## What to do
The data below is to be repeated in full, exactly as given.

(Data records)
====

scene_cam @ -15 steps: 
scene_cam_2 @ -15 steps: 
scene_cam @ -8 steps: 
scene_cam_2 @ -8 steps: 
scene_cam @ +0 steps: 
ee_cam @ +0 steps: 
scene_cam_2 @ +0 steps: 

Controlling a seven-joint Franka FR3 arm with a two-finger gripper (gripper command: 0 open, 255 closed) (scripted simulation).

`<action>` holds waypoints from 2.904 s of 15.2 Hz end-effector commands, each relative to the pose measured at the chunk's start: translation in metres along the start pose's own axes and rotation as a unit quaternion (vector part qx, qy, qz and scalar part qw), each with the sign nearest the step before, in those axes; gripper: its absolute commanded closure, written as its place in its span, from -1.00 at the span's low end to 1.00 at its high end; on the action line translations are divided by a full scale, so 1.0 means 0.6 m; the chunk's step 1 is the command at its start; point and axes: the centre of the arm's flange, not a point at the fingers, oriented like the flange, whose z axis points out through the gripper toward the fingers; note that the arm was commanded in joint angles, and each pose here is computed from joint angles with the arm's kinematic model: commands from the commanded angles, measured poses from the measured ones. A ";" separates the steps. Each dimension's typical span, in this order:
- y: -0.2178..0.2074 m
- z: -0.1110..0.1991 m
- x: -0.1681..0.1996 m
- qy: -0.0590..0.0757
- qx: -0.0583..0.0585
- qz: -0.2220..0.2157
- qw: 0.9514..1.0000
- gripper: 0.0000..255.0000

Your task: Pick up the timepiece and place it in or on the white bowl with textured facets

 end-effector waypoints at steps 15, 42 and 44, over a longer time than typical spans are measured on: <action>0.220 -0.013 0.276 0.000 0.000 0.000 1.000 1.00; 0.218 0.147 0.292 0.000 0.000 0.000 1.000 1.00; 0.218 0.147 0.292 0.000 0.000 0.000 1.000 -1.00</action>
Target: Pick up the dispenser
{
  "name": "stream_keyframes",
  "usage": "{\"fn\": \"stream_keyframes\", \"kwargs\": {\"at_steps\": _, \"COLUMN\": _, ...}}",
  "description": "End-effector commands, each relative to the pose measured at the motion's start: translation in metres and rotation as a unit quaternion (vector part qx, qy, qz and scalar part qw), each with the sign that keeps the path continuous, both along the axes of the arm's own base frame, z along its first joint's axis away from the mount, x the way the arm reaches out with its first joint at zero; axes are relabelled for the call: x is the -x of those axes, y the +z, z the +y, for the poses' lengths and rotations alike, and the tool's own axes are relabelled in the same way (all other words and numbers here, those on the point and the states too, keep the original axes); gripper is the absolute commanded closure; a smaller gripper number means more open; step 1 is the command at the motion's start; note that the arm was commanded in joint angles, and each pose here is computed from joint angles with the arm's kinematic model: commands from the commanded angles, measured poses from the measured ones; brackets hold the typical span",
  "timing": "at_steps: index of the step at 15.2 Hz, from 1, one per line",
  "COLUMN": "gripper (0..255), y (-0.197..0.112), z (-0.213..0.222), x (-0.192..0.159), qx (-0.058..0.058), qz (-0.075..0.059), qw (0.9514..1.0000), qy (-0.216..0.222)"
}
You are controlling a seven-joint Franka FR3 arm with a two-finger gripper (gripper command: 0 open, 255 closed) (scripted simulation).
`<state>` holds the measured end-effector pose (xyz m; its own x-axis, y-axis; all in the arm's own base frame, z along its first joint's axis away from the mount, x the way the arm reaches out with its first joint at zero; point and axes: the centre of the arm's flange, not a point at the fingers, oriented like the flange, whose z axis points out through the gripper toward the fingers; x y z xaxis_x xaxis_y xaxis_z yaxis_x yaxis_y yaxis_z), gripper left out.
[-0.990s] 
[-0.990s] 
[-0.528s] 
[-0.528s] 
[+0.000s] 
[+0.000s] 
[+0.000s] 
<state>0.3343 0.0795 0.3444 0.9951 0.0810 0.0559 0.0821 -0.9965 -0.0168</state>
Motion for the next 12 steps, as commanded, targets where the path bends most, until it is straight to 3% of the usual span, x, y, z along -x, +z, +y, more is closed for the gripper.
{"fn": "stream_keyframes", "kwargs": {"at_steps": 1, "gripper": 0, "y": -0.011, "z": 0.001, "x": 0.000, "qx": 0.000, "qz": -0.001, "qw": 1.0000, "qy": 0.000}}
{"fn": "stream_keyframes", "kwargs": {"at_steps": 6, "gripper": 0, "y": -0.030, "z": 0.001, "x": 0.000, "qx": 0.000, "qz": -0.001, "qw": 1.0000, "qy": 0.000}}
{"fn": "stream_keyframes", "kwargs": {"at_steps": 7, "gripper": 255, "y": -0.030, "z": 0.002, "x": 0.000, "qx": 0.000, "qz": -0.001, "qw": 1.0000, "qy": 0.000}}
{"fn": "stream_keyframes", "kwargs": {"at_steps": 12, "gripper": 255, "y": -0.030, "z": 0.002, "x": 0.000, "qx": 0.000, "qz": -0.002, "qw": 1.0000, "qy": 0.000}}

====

## Output
scene_cam @ -15 steps: 
scene_cam_2 @ -15 steps: 
scene_cam @ -8 steps: 
scene_cam_2 @ -8 steps: 
scene_cam @ +0 steps: 
ee_cam @ +0 steps: 
scene_cam_2 @ +0 steps: 

Controlling a seven-joint Franka FR3 arm with a two-finger gripper (gripper command: 0 open, 255 closed) (scripted simulation).

`<action>` holds waypoints from 2.904 s of 15.2 Hz end-effector commands, each relative to the pose measured at the chunk's start: translation in metres along the start pose's own axes and rotation as a unit quaternion (vector part qx, qy, qz and scalar part qw), each with the sign nearest the step before, in those axes; gripper: its absolute commanded closure, written as its place in its span, from -1.00 at the span's low end to 1.00 at its high end; on the action line translations are divided by a full scale, so 1.0 means 0.6 m; the chunk's step 1 is the command at its start; point and axes: the centre of the arm's flange, not a point at the fingers, oriented like the flange, whose z axis points out through the gripper toward the fingers; note that the arm was commanded in joint angles, and each pose here is computed from joint angles with the arm's kinematic model: commands from the commanded angles, measured poses from the measured ones. A ";" separates the steps. Each dimension's typical span, in this order:
- y: -0.2178..0.2074 m
- z: -0.1110..0.1991 m
- x: -0.1681..0.1996 m
- qy: -0.0590..0.0757
- qx: -0.0583..0.0585
- qz: -0.2220..0.2157
- qw: 0.9514..1.0000
- gripper: 0.0000..255.0000

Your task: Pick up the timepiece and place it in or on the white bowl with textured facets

 end-effector waypoints at steps 15, 42 and 44, over a longer time than typical spans are measured on: <action>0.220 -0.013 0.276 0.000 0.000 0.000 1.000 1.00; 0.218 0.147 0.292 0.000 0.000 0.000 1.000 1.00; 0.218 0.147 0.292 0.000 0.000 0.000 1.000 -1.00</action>
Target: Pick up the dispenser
{
  "name": "stream_keyframes",
  "usage": "{\"fn\": \"stream_keyframes\", \"kwargs\": {\"at_steps\": _, \"COLUMN\": _, ...}}",
  "description": "End-effector commands, each relative to the pose measured at the motion's start: translation in metres and rotation as a unit quaternion (vector part qx, qy, qz and scalar part qw), each with the sign that keeps the path continuous, both along the axes of the arm's own base frame, z along its first joint's axis away from the mount, x the way the arm reaches out with its first joint at zero; axes are relabelled for the call: x is the -x of those axes, y the +z, z the +y, for the poses' lengths and rotations alike, and the tool's own axes are relabelled in the same way (all other words and numbers here, those on the point and the states too, keep the original axes); gripper is the absolute commanded closure; a smaller gripper number means more open; step 1 is the command at the motion's start; note that the arm was commanded in joint angles, and each pose here is computed from joint angles with the arm's kinematic model: commands from the commanded angles, measured poses from the measured ones; brackets hold the typical span",
  "timing": "at_steps: index of the step at 15.2 Hz, from 1, one per line",
  "COLUMN": "gripper (0..255), y (-0.197..0.112), z (-0.213..0.222), x (-0.192..0.159), qx (-0.058..0.058), qz (-0.075..0.059), qw (0.9514..1.0000), qy (-0.216..0.222)"
}
You are controlling a seven-joint Franka FR3 arm with a two-finger gripper (gripper command: 0 open, 255 closed) (scripted simulation).
`<state>` holds the measured end-effector pose (xyz m; its own x-axis, y-axis; all in the arm's own base frame, z along its first joint's axis away from the mount, x the way the arm reaches out with its first joint at zero; point and axes: the centre of the arm's flange, not a point at the fingers, oriented like the flange, whose z axis points out through the gripper toward the fingers; x y z xaxis_x xaxis_y xaxis_z yaxis_x yaxis_y yaxis_z), gripper left out.
[-0.990s] 
[-0.990s] 
[-0.528s] 
[-0.528s] 
[+0.000s] 
[+0.000s] 
[+0.000s] 
<state>0.3343 0.0795 0.3444 0.9951 0.0810 0.0559 0.0821 -0.9965 -0.0168</state>
Motion for the next 12 steps, as commanded, targets where the path bends most, until it is straight to 3% of the usual span, x, y, z along -x, +z, +y, more is closed for the gripper.
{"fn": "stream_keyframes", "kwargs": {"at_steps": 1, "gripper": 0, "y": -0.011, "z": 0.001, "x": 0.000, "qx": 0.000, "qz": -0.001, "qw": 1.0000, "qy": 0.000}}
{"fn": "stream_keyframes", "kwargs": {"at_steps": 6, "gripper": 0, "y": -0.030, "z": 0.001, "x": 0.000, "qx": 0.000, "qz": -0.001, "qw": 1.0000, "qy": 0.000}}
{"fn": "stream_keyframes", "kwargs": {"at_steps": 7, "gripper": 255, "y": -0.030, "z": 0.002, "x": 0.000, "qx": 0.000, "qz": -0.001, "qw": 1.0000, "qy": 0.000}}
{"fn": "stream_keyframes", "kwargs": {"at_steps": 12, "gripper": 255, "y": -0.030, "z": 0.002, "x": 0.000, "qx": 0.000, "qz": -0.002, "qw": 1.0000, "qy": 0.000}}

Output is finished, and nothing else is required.